INSTRUCTIONS TO FOLLOW: Up to and including the line with "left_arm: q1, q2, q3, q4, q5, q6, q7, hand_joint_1", restate the records below word for word, beginning with their first line.

Stored data:
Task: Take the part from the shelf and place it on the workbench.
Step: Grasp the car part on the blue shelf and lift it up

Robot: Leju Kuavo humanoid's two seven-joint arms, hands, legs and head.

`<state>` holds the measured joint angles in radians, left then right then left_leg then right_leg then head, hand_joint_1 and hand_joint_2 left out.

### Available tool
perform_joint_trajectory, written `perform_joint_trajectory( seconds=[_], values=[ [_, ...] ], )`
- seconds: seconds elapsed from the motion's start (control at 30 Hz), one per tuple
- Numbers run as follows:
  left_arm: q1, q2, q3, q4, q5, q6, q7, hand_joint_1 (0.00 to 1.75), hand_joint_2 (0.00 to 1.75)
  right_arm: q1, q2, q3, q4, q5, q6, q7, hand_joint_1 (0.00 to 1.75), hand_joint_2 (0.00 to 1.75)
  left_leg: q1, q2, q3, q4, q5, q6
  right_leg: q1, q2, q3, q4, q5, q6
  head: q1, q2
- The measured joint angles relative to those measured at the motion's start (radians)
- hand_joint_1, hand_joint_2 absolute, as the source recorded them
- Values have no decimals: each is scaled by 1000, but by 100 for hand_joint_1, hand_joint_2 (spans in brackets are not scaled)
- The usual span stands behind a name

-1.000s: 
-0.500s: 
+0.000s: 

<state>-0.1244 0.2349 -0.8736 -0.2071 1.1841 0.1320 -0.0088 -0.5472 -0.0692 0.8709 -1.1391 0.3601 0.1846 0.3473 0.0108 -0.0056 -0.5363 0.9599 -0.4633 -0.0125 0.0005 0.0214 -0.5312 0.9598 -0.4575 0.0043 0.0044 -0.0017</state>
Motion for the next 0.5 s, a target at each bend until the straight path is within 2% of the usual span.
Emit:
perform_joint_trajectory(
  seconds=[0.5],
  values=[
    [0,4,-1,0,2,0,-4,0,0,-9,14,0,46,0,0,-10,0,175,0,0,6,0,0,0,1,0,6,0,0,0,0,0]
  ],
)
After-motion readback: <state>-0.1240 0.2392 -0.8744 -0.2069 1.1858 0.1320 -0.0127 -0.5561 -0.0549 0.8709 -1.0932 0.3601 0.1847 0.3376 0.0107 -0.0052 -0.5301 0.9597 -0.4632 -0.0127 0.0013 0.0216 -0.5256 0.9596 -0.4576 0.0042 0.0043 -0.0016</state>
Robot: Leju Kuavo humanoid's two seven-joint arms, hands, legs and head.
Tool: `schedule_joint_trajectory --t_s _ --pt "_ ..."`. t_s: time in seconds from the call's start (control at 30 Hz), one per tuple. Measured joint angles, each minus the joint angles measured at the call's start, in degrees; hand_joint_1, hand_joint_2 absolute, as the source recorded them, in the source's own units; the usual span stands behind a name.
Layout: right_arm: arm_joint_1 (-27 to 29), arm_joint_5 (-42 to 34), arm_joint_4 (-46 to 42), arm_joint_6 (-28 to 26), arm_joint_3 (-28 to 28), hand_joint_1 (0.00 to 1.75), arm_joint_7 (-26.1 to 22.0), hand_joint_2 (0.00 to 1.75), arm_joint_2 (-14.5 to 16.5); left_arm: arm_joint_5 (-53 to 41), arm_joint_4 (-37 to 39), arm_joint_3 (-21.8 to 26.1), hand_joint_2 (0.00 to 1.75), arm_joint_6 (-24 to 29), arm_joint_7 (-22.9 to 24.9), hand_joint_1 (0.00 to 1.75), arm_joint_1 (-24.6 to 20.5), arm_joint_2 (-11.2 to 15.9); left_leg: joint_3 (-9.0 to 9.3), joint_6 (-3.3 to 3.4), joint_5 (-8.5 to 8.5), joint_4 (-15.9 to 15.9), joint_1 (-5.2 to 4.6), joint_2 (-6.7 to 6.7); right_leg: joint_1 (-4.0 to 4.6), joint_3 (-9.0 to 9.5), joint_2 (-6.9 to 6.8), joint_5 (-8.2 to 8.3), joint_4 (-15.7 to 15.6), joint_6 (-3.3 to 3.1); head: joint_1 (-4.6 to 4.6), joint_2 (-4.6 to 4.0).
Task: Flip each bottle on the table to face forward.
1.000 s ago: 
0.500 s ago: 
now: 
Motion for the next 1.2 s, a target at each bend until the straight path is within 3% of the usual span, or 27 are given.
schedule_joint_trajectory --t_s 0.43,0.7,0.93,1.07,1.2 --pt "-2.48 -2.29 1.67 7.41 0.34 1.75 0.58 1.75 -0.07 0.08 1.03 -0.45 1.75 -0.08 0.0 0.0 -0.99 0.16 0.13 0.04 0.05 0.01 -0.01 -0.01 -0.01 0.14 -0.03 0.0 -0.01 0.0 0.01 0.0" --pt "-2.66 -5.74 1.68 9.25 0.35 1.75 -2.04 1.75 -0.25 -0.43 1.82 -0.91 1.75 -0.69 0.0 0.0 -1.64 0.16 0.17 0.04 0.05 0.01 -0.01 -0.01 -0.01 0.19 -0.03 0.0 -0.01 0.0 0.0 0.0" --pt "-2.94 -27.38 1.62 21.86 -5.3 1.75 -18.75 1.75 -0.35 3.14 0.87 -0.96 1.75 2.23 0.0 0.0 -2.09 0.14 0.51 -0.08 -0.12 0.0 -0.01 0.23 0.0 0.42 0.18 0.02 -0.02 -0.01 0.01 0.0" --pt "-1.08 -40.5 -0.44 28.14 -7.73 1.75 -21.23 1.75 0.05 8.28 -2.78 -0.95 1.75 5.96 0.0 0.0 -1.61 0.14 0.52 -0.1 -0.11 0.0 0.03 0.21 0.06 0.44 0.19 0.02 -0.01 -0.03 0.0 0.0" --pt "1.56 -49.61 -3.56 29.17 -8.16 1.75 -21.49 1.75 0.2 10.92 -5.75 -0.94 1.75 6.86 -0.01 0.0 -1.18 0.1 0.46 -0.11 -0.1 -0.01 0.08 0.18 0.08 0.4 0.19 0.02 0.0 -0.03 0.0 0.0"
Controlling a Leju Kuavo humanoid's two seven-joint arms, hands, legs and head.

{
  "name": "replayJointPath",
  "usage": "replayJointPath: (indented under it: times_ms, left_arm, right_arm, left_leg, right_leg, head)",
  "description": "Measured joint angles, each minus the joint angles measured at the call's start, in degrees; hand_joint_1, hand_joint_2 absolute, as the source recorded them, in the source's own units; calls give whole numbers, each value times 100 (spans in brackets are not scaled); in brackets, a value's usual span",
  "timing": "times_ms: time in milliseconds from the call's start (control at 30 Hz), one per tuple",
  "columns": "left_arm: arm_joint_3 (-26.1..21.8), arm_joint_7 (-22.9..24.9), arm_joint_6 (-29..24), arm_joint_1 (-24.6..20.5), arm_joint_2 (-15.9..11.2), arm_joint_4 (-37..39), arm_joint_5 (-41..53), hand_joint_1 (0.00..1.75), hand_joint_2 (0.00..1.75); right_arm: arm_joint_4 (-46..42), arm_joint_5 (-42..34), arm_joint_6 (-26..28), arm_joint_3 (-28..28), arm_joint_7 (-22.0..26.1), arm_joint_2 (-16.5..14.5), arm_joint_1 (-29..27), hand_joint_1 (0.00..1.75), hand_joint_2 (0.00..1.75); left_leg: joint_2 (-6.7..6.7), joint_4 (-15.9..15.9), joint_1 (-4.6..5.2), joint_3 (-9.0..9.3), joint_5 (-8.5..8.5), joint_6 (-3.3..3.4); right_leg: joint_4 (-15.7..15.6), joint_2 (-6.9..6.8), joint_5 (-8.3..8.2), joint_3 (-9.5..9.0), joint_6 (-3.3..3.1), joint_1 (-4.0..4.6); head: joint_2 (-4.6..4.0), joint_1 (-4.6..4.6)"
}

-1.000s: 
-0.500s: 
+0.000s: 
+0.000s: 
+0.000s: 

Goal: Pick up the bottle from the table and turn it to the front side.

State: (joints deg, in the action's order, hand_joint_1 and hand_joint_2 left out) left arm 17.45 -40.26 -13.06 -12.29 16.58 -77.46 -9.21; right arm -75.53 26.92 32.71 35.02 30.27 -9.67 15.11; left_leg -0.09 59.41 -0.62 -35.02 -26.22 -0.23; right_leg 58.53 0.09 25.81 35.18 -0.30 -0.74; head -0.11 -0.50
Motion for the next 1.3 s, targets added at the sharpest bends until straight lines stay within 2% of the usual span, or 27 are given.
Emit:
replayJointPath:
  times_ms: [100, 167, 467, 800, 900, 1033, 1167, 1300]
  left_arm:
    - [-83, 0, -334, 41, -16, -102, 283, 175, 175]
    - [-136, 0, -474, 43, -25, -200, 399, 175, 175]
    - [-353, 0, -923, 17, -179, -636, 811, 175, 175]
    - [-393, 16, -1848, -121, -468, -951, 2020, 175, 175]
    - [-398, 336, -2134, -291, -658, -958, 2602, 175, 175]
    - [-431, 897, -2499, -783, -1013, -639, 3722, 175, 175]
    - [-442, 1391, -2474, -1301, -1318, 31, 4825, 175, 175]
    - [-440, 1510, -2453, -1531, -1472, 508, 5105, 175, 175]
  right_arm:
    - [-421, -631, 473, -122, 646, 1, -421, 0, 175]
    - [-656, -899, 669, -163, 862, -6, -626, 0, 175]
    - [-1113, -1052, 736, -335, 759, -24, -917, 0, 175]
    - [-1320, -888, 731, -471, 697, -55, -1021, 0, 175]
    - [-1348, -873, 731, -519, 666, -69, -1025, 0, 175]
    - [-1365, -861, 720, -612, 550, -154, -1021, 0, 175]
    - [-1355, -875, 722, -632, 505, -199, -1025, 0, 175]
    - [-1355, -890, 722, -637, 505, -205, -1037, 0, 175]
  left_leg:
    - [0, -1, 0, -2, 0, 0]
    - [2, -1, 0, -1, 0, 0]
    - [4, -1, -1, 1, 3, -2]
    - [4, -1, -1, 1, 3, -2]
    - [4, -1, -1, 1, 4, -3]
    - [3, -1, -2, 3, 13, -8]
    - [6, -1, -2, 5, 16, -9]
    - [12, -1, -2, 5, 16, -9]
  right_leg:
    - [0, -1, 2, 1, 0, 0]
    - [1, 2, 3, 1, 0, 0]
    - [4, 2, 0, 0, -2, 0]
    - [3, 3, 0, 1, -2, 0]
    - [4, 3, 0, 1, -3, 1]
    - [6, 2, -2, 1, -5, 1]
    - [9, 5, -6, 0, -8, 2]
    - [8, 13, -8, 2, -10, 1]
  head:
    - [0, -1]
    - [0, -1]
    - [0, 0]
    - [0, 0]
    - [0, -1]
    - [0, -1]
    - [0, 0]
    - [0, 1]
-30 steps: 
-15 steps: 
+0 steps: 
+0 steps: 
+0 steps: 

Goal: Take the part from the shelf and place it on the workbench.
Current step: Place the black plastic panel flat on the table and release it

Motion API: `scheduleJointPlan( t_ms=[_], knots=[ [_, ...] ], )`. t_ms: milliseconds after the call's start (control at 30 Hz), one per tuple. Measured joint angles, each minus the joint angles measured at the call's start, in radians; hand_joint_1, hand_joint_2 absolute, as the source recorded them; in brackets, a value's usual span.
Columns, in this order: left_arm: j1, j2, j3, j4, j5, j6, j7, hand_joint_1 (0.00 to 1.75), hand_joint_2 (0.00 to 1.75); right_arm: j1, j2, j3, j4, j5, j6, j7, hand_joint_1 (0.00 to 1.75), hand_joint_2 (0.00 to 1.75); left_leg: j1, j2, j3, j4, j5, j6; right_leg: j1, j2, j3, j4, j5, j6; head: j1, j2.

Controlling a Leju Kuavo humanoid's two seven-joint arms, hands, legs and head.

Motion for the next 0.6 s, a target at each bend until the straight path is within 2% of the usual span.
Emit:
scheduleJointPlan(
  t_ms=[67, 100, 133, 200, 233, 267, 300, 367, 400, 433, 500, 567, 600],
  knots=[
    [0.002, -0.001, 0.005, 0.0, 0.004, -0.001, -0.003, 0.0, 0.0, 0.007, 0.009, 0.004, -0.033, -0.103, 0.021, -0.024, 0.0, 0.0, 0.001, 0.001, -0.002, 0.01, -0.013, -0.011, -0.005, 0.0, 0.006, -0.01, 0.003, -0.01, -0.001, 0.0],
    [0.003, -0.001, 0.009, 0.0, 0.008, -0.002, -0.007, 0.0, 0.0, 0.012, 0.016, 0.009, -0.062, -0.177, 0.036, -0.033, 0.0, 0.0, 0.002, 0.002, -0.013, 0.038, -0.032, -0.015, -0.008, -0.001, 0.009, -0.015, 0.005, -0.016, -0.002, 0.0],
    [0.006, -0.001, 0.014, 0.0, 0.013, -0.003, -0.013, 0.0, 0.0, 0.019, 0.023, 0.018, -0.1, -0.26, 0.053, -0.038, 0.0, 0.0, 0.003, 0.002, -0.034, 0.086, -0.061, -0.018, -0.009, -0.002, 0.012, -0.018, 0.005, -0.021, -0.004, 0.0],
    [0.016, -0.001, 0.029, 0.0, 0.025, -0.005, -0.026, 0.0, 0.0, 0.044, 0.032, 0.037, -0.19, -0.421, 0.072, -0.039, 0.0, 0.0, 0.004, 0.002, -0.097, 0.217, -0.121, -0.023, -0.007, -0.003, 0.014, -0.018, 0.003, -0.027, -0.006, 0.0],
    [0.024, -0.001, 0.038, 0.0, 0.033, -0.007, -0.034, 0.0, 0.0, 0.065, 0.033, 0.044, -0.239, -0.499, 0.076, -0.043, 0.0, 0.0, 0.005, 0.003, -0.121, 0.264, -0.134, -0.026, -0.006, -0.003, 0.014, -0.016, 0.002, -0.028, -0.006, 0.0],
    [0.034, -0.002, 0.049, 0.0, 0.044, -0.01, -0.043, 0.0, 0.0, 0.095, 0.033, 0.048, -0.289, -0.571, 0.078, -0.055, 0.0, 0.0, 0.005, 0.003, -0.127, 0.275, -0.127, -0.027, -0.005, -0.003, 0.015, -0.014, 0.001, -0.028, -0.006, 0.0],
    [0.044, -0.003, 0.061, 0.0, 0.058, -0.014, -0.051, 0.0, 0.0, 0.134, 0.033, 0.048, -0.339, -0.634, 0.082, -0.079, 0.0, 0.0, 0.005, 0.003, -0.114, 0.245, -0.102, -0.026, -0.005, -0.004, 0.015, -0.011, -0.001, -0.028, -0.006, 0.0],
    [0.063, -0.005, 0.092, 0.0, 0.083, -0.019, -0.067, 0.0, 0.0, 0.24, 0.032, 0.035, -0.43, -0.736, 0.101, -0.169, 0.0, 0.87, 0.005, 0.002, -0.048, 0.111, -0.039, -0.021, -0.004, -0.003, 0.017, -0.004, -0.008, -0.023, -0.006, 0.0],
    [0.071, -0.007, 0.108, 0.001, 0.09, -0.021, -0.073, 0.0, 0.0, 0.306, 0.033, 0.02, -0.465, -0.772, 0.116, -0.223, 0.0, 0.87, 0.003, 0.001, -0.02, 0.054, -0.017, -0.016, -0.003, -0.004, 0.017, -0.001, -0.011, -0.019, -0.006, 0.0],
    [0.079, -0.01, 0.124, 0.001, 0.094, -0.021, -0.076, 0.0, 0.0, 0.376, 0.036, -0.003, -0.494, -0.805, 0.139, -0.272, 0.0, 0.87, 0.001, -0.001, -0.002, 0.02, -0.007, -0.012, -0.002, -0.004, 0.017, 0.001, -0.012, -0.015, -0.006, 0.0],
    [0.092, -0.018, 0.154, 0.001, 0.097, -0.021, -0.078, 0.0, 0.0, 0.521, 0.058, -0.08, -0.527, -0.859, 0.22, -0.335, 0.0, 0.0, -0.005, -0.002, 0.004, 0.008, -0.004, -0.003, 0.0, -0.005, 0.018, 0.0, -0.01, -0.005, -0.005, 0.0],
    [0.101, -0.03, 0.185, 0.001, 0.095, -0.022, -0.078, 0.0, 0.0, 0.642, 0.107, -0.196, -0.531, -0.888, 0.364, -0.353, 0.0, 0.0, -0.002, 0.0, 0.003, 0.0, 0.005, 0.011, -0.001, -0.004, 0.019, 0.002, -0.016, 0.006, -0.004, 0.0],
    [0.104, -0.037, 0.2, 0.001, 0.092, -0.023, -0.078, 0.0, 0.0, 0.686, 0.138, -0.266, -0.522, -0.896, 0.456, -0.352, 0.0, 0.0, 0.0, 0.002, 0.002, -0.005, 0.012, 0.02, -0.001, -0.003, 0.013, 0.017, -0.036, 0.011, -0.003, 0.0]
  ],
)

RESULT FOR THIS TASK:
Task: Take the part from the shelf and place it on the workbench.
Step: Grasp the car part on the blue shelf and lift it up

Robot: Leju Kuavo humanoid's two seven-joint arms, hands, legs and head.

`<state>` holds the measured joint angles in radians, left then right then left_leg then right_leg then head, hand_joint_1 and hand_joint_2 left out.

### Available tool
perform_joint_trajectory, written `perform_joint_trajectory( seconds=[_], values=[ [_, ...] ], )`
- seconds: seconds elapsed from the motion's start (control at 30 Hz), one per tuple
- Numbers run as follows:
  left_arm: q1, q2, q3, q4, q5, q6, q7, hand_joint_1 (0.00 to 1.75), hand_joint_2 (0.00 to 1.75)

What the exercise asked for has been given in full.